- _TASK GOAL_:
A verbatim copy of the listing is what is needed, minus any pictures.

- _DATASET SECTION_:
★ ★ ★ ★
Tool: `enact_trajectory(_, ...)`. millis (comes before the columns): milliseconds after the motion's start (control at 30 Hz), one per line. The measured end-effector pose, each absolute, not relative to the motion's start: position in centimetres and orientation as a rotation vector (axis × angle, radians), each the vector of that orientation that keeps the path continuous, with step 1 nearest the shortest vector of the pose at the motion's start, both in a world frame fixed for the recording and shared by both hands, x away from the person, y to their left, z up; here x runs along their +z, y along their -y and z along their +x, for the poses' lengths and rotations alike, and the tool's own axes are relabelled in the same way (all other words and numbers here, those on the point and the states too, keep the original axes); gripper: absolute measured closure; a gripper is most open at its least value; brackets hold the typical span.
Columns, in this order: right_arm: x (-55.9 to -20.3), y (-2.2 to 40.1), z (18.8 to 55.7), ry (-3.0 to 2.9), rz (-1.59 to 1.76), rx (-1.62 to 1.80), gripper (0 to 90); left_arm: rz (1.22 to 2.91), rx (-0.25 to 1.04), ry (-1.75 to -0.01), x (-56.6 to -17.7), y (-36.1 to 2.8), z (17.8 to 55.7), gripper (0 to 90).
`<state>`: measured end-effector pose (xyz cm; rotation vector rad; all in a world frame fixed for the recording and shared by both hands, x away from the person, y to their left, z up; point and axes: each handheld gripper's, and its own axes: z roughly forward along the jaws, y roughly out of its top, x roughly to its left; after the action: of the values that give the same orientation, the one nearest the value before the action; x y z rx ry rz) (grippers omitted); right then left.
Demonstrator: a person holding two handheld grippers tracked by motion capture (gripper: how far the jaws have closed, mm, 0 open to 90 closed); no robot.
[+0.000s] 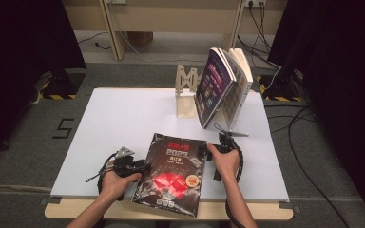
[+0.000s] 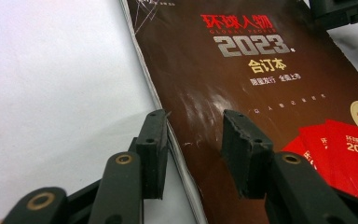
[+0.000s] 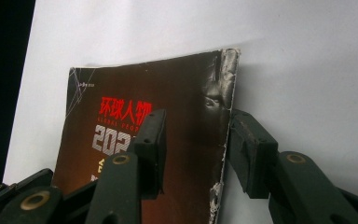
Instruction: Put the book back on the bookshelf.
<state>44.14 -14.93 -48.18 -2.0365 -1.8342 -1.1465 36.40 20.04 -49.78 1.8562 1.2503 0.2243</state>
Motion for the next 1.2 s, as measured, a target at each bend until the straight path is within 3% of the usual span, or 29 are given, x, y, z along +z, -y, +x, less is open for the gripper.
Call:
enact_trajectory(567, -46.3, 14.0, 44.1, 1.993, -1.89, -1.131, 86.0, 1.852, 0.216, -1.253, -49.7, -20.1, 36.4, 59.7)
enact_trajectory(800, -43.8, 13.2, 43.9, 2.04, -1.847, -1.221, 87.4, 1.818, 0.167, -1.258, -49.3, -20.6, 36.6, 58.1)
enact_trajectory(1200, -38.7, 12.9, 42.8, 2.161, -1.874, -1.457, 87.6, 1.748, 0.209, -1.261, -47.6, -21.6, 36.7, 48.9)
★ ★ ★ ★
- _ANSWER_:
Tool: `enact_trajectory(_, ...)`. millis (comes before the columns): milliseconds after the motion's start (control at 30 Hz), one per line. The measured end-effector pose, each absolute, not relative to the motion's start: position in centimetres and orientation as a rotation vector (axis × angle, radians), each the vector of that orientation that keeps the path continuous, with step 1 nearest the shortest vector of the pose at the motion's start, both in a world frame fixed for the recording and shared by both hands, x away from the person, y to their left, z up; here x runs along their +z, y along their -y and z along their +x, for the poses' lengths and rotations alike, and the tool's own axes are relabelled in the same way (all other words and numbers here, those on the point and the states too, keep the original axes); gripper: absolute measured closure; a gripper is most open at its least value; brackets hold the typical span.
Columns, in this order: right_arm: x (-55.9 to -20.3), y (-2.2 to 40.1), z (18.8 to 55.7), ry (-3.0 to 2.9), rz (-1.59 to 1.76), rx (-1.62 to 1.80), gripper (0 to 90); left_arm: rz (1.22 to 2.91), rx (-0.25 to 1.04), ry (-1.75 to -0.01), x (-56.6 to -17.7), y (-36.1 to 2.8), z (17.8 to 55.7), gripper (0 to 90).
`<state>`: measured end-effector pose (xyz cm; rotation vector rad; all in a world frame fixed for the recording and shared by both hands, x away from the person, y to their left, z up; point and axes: each handheld gripper's, and its own axes: z roughly forward along the jaws, y roughly out of its top, x roughly to its left; after the action: of the values that give the same orientation, the one nearest the value before the action; x y z rx ry rz) (grippers omitted); right then left.
Demonstrator: a person holding two handheld grippers tracked by motion capture (gripper: how far the jaws have closed, mm, 0 open to 90 closed); no robot.
[+0.000s] 
[+0.000s] 
[+0.000s] 
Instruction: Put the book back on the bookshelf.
<state>44.14 -14.93 -48.18 -2.0365 -1.8342 -1.1465 36.40 20.04 -49.78 1.8562 1.2503 0.2243</state>
Motion for the next 1.2 s, as measured, a target at each bend until the straight path is within 3% of the usual span, or 29 are given, x, y, z along +z, -y, +x, less is open for the gripper.
Call:
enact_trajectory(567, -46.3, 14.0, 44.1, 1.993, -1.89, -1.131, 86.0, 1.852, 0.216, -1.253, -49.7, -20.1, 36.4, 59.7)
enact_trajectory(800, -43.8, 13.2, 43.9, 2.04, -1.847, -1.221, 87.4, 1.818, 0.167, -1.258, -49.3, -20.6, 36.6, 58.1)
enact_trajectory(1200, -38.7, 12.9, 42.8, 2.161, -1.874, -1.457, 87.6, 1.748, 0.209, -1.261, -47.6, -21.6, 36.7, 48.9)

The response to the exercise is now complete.